**REQUIRED ACTION**
Narrow the data below down to the lines containing "camera".
*** Opening DATA FOR THIS EXERCISE ***
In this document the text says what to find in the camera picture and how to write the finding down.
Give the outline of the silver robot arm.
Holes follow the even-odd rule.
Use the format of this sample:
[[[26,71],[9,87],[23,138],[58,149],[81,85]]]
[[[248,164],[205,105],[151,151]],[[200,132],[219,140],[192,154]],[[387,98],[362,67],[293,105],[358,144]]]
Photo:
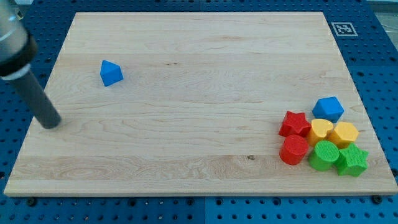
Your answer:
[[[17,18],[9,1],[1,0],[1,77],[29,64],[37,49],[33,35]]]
*** Closing DATA FOR THIS EXERCISE ***
*** Opening DATA FOR THIS EXERCISE ***
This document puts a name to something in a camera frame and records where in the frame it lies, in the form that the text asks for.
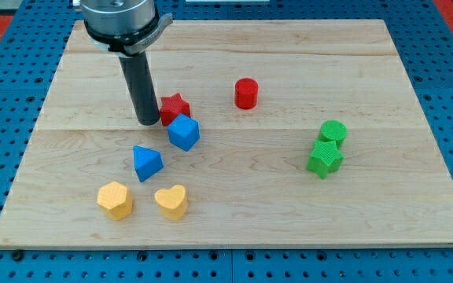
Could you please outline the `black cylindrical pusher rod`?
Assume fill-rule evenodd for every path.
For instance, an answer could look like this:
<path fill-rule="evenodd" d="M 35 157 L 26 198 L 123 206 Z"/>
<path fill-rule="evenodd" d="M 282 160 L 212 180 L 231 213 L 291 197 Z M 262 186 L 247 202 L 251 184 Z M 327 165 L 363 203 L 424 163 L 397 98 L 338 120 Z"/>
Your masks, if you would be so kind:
*** Closing DATA FOR THIS EXERCISE ***
**ANSWER TO THIS EXERCISE**
In this document the text says what to find in the camera picture and how to write the finding down.
This document puts a name to something in a camera frame and records where in the frame it lies, in the form that the text asks for.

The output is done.